Nebraskans United previously has presented video, photo and audio evidence the group says proves signature-gatherers for the Nebraska Civil Rights Initiative committed petition fraud by leaving petitions unattended, failing to read the initiative’s full “object statement” and other violations.

For example, Hall and Sohl’s court filings claim one petitioner in Hayes County fraudulently told voters they could sign for their spouses.

Nebraska Civil Rights Initiative executive director Doug Tietz dismissed the lawsuit as a last-ditch effort aimed at stifling voters’ voices.

“This is eleventh-hour. This is 11:59 p.m. is what it is,” Tietz said. “To call this a lawsuit does a disservice to lawsuits.”

Tietz has repeatedly said all signature-gatherers were properly trained.

“We set up a training program to make sure they did it right,” he said.

The initiative needed about 112,000 petition signatures to qualify for the ballot. Initiative leaders submitted about 170,000 signatures to Gale’s office in July, and last month, Gale announced 136,589 were valid, easily enough to put the initiative before voters.

But Kramer vowed then his group would keep fighting.

Hall, in fact, has taken the issue to court once before: In July, he asked a judge to amend the wording of the Nebraska Civil Rights Initiative to explicitly say that it would ban programs that provide opportunities for women and minorities, rather than simply saying it would prohibit racial and gender preferences.

But the judge kept the initiative’s wording intact.

Similar bans on race- and gender-based affirmative action have passed in California, Michigan and Washington.

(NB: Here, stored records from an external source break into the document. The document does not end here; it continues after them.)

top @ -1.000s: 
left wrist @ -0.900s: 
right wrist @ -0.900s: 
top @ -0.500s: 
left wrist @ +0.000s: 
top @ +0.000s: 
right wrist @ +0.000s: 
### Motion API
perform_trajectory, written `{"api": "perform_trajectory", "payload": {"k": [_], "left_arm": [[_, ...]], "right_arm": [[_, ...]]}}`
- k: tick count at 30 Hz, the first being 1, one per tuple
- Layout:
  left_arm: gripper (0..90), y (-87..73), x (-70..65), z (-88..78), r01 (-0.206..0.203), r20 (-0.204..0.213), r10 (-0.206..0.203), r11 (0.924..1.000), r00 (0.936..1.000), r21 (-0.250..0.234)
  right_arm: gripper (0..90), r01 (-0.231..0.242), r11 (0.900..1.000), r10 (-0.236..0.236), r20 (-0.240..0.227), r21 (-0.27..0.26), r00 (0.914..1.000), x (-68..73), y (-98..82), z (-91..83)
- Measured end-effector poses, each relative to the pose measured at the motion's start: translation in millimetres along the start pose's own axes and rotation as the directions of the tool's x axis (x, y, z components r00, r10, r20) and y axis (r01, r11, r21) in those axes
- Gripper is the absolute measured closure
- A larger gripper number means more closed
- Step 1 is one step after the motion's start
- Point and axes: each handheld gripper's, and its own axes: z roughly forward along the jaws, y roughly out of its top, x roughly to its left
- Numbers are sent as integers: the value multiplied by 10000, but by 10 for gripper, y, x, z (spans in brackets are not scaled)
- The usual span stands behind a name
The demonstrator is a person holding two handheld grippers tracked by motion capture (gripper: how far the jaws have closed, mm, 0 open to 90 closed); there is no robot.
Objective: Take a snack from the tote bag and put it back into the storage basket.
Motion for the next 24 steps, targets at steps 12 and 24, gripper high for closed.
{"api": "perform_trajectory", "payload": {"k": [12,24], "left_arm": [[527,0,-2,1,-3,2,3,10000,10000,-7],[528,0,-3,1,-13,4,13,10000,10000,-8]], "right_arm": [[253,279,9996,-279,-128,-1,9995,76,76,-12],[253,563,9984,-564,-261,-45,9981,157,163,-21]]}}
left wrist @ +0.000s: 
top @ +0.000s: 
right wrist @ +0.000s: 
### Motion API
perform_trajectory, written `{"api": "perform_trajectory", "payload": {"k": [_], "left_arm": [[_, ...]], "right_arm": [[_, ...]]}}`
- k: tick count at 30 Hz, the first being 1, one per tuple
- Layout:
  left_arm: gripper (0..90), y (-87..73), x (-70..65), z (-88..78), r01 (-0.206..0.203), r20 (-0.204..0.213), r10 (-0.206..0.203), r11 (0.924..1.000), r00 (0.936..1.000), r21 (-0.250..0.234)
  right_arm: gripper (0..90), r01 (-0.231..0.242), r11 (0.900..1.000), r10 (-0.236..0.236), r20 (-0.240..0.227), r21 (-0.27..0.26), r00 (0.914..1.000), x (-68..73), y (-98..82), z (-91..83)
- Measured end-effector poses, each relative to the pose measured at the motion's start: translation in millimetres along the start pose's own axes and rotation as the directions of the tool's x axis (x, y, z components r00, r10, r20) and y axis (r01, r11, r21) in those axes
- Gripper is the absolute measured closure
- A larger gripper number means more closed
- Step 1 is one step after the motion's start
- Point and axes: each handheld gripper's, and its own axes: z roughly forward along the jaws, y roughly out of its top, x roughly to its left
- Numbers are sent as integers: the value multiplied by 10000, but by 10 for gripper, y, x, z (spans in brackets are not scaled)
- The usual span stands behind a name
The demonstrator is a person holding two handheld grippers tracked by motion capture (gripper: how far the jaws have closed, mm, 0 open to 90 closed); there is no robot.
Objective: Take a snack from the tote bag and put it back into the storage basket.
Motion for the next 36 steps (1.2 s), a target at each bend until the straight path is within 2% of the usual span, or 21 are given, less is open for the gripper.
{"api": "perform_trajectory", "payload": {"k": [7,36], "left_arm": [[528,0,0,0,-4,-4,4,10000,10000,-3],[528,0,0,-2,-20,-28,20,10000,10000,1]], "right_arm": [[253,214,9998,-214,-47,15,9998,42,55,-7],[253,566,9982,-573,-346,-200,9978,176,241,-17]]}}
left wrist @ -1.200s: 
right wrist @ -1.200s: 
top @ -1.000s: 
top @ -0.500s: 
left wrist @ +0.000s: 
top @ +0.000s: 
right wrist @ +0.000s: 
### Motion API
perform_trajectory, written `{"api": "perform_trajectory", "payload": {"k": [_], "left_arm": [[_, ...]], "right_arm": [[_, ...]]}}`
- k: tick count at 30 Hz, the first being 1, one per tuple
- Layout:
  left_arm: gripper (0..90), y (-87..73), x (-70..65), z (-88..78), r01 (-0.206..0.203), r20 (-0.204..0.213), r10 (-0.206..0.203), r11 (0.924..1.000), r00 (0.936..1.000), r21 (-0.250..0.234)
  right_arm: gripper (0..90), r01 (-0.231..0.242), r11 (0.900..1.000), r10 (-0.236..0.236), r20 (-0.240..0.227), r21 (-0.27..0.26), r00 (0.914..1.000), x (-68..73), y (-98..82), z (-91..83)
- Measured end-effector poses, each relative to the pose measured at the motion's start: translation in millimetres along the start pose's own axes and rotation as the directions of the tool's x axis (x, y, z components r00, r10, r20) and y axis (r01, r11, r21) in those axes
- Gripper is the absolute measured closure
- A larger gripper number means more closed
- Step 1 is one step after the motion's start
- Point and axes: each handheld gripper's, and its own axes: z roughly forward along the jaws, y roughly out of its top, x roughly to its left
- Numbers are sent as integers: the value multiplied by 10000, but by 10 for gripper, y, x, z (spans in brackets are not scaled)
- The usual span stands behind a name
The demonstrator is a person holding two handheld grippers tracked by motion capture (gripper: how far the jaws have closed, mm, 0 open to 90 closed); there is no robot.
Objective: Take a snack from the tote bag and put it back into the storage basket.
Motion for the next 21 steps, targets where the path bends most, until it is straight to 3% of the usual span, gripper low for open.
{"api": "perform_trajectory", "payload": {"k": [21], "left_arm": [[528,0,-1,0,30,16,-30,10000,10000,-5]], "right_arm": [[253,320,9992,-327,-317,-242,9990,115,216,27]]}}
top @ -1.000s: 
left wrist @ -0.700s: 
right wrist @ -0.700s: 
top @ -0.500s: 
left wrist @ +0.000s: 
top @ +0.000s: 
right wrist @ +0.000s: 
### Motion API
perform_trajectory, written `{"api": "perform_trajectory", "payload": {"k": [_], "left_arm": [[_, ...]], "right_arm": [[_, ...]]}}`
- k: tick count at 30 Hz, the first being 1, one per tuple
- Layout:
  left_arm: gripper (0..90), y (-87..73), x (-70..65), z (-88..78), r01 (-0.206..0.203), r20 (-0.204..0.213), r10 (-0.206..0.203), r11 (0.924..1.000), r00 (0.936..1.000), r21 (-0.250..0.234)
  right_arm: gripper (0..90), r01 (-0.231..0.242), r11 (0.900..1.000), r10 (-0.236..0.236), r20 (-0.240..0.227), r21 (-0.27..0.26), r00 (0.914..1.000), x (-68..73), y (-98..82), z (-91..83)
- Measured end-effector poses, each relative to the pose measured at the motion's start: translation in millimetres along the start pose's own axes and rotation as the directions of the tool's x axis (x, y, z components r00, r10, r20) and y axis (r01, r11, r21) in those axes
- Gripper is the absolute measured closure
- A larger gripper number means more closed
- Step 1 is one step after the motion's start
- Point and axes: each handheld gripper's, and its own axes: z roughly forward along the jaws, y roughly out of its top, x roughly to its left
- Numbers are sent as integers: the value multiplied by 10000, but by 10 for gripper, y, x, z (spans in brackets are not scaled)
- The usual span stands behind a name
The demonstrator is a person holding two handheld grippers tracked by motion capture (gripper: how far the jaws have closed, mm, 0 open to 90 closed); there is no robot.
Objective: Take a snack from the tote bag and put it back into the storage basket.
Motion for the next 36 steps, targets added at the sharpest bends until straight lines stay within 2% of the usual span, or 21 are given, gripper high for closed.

Five more states — Nebraska, Colorado, Arizona, Missouri and Oklahoma — were targeted this year, but the initiatives remain alive only in Nebraska and Colorado.

Supporters say the need for racial and gender preferences has passed. Opponents, including many leaders at the University of Nebraska, say affirmative action programs are necessary to help maintain diversity and that a ban could send a negative message to out-of-staters.